### DATASET CONTENT
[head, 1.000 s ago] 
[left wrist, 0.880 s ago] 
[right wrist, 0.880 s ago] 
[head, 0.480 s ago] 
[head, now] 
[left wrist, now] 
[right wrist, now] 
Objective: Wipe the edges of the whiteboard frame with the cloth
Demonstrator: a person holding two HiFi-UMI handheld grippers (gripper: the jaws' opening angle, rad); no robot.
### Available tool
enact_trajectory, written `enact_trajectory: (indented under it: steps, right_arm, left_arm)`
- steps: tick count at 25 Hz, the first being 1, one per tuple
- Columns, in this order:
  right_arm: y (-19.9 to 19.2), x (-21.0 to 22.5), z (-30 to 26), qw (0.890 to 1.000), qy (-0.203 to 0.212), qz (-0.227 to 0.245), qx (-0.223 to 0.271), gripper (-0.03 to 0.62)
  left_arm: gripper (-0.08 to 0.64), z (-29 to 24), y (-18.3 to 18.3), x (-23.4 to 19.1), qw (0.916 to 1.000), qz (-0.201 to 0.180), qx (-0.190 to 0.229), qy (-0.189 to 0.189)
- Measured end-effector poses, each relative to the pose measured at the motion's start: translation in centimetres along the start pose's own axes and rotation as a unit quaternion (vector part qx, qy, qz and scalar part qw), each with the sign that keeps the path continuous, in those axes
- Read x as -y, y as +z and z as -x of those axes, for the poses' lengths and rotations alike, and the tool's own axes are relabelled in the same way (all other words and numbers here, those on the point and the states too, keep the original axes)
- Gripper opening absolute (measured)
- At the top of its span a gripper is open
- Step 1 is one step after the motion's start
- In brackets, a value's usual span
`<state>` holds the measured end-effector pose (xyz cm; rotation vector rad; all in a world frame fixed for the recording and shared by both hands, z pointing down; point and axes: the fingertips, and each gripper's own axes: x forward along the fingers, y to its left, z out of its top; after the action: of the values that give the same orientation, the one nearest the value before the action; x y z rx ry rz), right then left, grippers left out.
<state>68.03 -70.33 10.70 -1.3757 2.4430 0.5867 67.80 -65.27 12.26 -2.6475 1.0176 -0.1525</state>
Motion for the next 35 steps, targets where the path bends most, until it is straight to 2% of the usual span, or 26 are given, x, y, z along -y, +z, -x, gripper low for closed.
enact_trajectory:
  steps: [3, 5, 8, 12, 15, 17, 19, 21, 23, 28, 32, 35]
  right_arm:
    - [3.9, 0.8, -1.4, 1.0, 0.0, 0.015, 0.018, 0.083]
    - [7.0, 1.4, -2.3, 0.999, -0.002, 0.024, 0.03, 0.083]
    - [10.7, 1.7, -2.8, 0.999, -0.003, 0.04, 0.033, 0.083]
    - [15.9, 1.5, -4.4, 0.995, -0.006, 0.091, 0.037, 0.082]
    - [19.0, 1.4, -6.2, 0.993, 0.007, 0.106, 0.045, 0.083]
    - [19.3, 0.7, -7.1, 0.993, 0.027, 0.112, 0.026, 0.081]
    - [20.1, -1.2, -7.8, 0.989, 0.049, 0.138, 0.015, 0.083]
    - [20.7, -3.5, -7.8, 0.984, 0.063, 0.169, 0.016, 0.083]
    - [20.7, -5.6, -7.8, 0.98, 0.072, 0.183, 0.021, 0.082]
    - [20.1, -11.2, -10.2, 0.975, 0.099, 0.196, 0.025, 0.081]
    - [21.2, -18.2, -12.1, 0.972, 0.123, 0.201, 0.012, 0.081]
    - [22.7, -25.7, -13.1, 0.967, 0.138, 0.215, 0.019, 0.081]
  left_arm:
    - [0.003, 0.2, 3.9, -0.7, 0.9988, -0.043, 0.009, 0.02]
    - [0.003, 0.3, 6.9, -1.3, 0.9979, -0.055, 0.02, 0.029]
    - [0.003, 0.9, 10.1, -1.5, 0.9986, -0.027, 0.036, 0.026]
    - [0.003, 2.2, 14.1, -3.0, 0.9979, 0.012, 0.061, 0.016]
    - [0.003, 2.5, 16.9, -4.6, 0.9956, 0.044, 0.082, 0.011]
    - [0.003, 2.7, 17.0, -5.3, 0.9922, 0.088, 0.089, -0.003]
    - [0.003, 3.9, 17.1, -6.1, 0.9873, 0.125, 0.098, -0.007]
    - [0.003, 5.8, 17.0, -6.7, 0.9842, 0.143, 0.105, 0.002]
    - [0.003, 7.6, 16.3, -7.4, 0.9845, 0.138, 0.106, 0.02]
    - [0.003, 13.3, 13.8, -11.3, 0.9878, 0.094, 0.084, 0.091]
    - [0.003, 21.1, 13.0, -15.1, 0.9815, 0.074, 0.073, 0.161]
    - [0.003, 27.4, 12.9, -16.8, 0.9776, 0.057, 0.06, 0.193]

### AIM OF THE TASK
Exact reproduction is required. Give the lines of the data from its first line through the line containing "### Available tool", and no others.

### SOLUTION TO THIS PROBLEM
[head, 1.000 s ago] 
[left wrist, 0.880 s ago] 
[right wrist, 0.880 s ago] 
[head, 0.480 s ago] 
[head, now] 
[left wrist, now] 
[right wrist, now] 
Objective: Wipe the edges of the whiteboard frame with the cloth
Demonstrator: a person holding two HiFi-UMI handheld grippers (gripper: the jaws' opening angle, rad); no robot.
### Available tool

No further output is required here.